[Available data Boundary: Start]
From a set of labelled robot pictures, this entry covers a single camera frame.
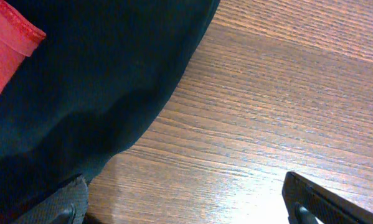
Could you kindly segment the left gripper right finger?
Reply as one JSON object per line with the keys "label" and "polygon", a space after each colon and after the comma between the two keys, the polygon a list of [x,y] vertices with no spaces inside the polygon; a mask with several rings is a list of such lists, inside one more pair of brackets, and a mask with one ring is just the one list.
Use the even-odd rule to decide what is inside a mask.
{"label": "left gripper right finger", "polygon": [[290,224],[373,224],[373,213],[296,172],[287,172],[282,196]]}

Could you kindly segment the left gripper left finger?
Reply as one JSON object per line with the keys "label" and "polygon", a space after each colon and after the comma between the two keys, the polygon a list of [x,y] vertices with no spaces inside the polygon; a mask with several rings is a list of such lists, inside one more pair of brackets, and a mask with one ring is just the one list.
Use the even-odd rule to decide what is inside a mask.
{"label": "left gripper left finger", "polygon": [[88,207],[88,186],[76,175],[29,205],[15,224],[81,224]]}

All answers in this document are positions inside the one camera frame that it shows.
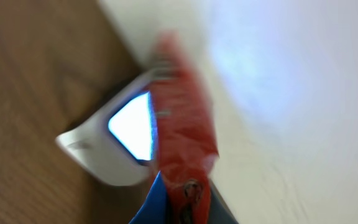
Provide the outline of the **white barcode scanner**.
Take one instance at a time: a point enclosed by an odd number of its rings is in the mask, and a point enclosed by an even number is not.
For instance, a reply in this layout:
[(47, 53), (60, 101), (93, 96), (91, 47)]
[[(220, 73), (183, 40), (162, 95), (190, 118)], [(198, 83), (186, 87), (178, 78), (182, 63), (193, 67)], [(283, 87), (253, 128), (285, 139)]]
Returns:
[(149, 177), (155, 117), (147, 85), (152, 72), (131, 80), (57, 145), (92, 176), (108, 185), (136, 185)]

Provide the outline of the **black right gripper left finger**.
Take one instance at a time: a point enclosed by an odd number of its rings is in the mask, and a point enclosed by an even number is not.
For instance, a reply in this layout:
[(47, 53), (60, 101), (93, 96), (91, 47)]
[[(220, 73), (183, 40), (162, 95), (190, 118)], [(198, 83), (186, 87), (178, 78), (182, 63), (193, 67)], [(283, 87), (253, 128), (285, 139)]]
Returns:
[(165, 224), (167, 200), (167, 190), (159, 172), (145, 202), (129, 224)]

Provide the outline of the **red snack bag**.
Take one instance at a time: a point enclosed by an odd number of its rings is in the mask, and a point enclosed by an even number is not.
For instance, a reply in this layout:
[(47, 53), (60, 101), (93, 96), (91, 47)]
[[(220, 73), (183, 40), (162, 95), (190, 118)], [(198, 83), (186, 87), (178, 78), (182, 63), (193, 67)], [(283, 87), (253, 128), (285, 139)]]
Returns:
[(157, 128), (154, 161), (172, 207), (172, 223), (205, 224), (208, 175), (219, 156), (211, 103), (173, 34), (161, 35), (149, 84)]

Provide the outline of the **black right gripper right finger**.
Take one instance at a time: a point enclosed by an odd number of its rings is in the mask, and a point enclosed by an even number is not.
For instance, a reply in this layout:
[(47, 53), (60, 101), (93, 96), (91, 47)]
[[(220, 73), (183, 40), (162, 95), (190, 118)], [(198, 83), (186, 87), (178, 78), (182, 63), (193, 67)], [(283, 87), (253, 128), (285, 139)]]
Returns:
[(209, 183), (211, 203), (208, 224), (238, 224), (213, 182)]

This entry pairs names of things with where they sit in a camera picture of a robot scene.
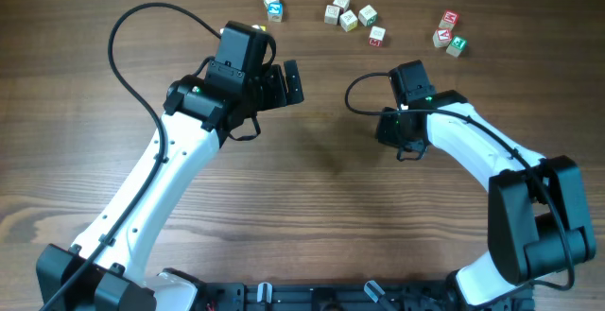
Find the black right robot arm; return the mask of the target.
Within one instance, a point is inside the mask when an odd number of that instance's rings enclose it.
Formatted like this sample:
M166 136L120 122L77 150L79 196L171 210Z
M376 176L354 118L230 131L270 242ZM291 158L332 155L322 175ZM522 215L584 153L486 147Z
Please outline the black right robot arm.
M418 60L387 76L396 105L380 112L379 142L396 147L401 161L418 161L429 147L441 149L488 193L488 250L451 275L449 306L492 305L595 257L596 238L574 161L547 159L515 143L458 92L437 92Z

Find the blue N wooden block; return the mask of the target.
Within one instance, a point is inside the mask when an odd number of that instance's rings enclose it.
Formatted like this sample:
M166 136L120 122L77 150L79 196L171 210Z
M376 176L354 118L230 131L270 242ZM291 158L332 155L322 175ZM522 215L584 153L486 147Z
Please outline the blue N wooden block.
M268 4L268 20L270 22L281 22L283 20L284 7L281 3Z

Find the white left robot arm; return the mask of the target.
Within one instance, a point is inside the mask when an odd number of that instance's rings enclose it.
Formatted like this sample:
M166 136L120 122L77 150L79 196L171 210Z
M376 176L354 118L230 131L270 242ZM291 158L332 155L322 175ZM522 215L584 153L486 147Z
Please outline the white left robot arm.
M156 131L102 213L69 249L47 246L36 264L46 310L194 310L203 282L167 268L147 278L147 262L171 212L232 131L257 114L303 102L295 61L276 65L265 31L229 22L206 75L167 90Z

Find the blue framed wooden block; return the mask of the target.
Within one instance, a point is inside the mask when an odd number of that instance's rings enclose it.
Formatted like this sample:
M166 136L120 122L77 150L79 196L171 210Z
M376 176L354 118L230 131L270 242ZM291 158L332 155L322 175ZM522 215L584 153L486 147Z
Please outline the blue framed wooden block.
M324 12L324 23L329 25L337 25L340 15L340 7L327 5Z

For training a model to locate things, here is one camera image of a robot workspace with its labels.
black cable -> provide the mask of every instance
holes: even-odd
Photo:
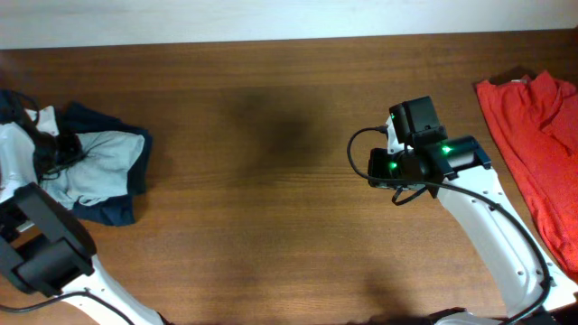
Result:
[[[423,186],[423,188],[417,190],[414,194],[408,196],[407,198],[405,198],[403,200],[397,200],[397,198],[399,198],[399,195],[404,192],[404,188],[400,186],[396,190],[396,194],[394,194],[394,196],[391,198],[391,202],[399,207],[400,205],[404,205],[406,203],[413,201],[415,198],[424,194],[426,191],[427,191],[427,188],[425,186]]]
[[[478,194],[474,191],[466,190],[464,188],[450,185],[450,184],[436,183],[436,182],[432,182],[432,181],[409,181],[409,180],[398,180],[398,179],[382,179],[382,178],[378,178],[378,177],[369,176],[366,173],[360,171],[358,169],[358,167],[355,165],[355,163],[353,162],[353,156],[351,155],[351,145],[353,144],[353,140],[355,140],[355,138],[359,134],[362,134],[362,133],[367,132],[367,131],[378,131],[380,133],[384,133],[387,131],[387,127],[384,125],[376,126],[376,127],[366,127],[366,128],[359,130],[358,132],[356,132],[350,138],[350,141],[347,144],[347,157],[350,160],[351,168],[353,168],[353,171],[357,175],[361,176],[362,178],[364,178],[368,181],[372,181],[372,182],[376,182],[376,183],[387,182],[388,184],[391,184],[391,185],[401,185],[401,186],[425,185],[425,186],[437,187],[437,188],[442,188],[442,189],[447,189],[447,190],[454,190],[454,191],[457,191],[459,193],[469,195],[475,199],[478,199],[478,200],[488,204],[488,206],[490,208],[494,208],[499,213],[501,213],[517,229],[517,231],[519,231],[519,233],[522,235],[522,237],[530,245],[530,248],[532,248],[532,251],[533,251],[534,255],[536,256],[536,259],[538,260],[540,267],[542,267],[542,272],[544,274],[544,280],[540,283],[543,291],[534,303],[532,303],[530,306],[528,306],[527,308],[525,308],[523,311],[519,312],[518,314],[502,321],[499,325],[515,324],[518,321],[525,318],[526,316],[528,316],[529,314],[531,314],[536,309],[540,308],[542,306],[542,304],[544,304],[545,300],[548,298],[548,295],[550,294],[550,288],[552,286],[552,278],[550,277],[550,270],[549,270],[548,265],[544,259],[544,256],[542,255],[542,253],[540,253],[540,248],[538,247],[536,241],[532,238],[532,235],[530,235],[530,233],[524,228],[524,226],[520,222],[518,222],[514,216],[512,216],[509,212],[507,212],[504,208],[502,208],[501,205],[499,205],[498,203],[494,202],[493,200],[490,200],[490,199],[486,198],[485,196]]]
[[[63,295],[60,295],[58,297],[54,297],[52,299],[47,300],[46,302],[41,302],[41,303],[37,303],[35,305],[32,306],[28,306],[28,307],[22,307],[22,308],[13,308],[13,307],[6,307],[3,305],[0,305],[0,311],[4,311],[4,312],[10,312],[10,313],[26,313],[26,312],[30,312],[30,311],[37,311],[40,308],[44,308],[47,306],[50,306],[56,302],[61,302],[65,299],[71,298],[71,297],[86,297],[86,298],[90,298],[95,302],[100,303],[101,305],[103,305],[104,307],[106,307],[107,309],[109,309],[110,311],[114,312],[116,315],[118,315],[118,317],[122,318],[124,321],[126,321],[126,324],[128,325],[135,325],[123,312],[121,312],[119,309],[117,309],[115,306],[111,305],[108,302],[103,301],[102,299],[98,298],[96,295],[90,293],[90,292],[72,292],[72,293],[66,293]]]

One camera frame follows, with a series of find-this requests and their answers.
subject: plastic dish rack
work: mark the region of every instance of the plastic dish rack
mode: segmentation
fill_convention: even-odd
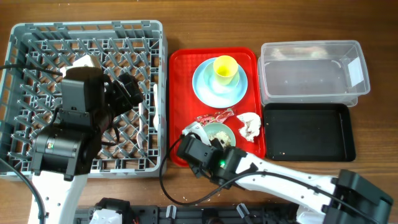
[[[120,132],[116,147],[100,150],[89,177],[154,177],[166,150],[165,87],[167,39],[159,21],[104,21],[17,24],[12,28],[5,64],[19,63],[57,70],[73,61],[95,55],[112,79],[128,72],[139,80],[145,96],[144,117],[138,107],[115,118]],[[31,177],[30,140],[50,121],[53,109],[62,103],[62,78],[13,68],[3,70],[0,105],[0,157]],[[158,132],[153,87],[158,84]],[[147,156],[138,153],[139,119],[144,122],[143,143]],[[105,141],[112,141],[106,131]],[[0,167],[0,178],[17,179]]]

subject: plastic wrapper
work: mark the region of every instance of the plastic wrapper
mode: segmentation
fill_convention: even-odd
[[[224,111],[219,111],[214,114],[206,114],[196,117],[195,121],[198,121],[202,126],[214,122],[224,123],[224,121],[230,116],[234,116],[235,113],[232,108],[228,108]]]

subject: clear plastic container
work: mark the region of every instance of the clear plastic container
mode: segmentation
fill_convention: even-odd
[[[369,93],[368,70],[355,40],[265,43],[259,58],[262,104],[344,103]]]

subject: red tray
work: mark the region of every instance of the red tray
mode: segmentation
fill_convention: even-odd
[[[233,106],[236,114],[255,112],[262,119],[259,80],[257,75],[257,60],[254,53],[244,47],[217,49],[183,49],[174,52],[169,60],[169,133],[171,146],[181,135],[182,130],[194,122],[199,115],[212,114],[223,109],[212,108],[202,103],[192,88],[192,77],[196,68],[205,60],[221,55],[229,55],[242,66],[248,77],[248,90],[243,99]],[[225,122],[236,138],[236,146],[263,158],[266,155],[264,127],[260,135],[248,142],[239,134],[238,129],[243,123],[232,116]],[[174,163],[187,167],[188,164],[177,157],[176,146],[170,156]]]

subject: wooden table
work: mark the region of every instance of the wooden table
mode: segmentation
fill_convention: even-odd
[[[116,21],[157,19],[164,25],[169,53],[184,48],[246,46],[260,55],[265,42],[294,40],[357,40],[368,65],[371,92],[351,108],[357,158],[354,162],[275,162],[315,174],[358,172],[398,198],[398,2],[397,1],[50,1],[0,3],[0,62],[9,34],[20,22]],[[169,163],[166,187],[176,199],[188,201],[214,189],[191,170]],[[90,179],[80,207],[103,197],[133,205],[167,206],[159,180]],[[224,190],[204,205],[275,203],[272,195]],[[31,193],[22,182],[0,180],[0,223],[27,223]],[[398,223],[398,206],[390,222]]]

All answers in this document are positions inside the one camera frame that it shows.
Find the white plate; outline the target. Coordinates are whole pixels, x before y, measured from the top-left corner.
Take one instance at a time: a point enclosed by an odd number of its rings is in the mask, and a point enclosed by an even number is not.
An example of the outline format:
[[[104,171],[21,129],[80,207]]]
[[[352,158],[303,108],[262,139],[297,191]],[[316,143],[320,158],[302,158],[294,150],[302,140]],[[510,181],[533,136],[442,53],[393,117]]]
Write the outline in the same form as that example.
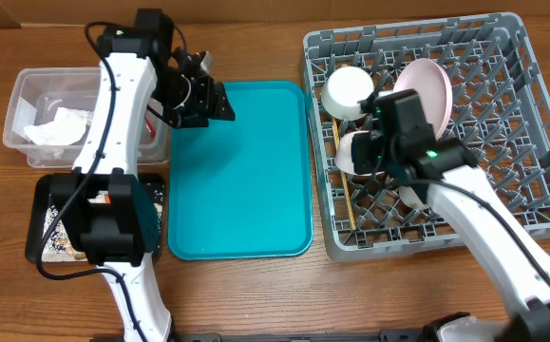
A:
[[[397,78],[393,91],[415,90],[427,121],[440,139],[452,112],[452,85],[446,72],[434,61],[421,58],[409,63]]]

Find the red snack wrapper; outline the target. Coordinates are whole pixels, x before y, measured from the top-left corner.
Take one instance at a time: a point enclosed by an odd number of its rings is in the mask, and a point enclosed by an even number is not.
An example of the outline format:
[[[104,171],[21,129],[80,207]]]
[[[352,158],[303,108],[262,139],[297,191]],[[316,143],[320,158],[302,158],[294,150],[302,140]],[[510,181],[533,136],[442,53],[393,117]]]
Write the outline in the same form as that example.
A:
[[[154,125],[149,121],[148,118],[145,118],[144,120],[145,120],[146,128],[147,128],[147,130],[148,130],[148,132],[149,132],[150,138],[151,138],[152,140],[154,140],[155,137],[156,137],[157,131],[156,131]]]

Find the wooden chopstick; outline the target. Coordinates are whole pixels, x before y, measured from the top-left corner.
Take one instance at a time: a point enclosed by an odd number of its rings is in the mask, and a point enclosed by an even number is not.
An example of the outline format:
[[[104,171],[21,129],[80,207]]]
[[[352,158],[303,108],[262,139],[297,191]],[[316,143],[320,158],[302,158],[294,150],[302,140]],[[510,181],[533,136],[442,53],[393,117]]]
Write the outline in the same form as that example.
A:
[Available data Boundary: End]
- [Activity] Which lines hold the word "plastic"? Copy each of them from the records.

- [Task response]
subject: plastic dish rack
work: mark the region of every instance of the plastic dish rack
subject: plastic wrapper
work: mark the region of every instance of the plastic wrapper
subject: clear plastic container
work: mark the region of every instance of the clear plastic container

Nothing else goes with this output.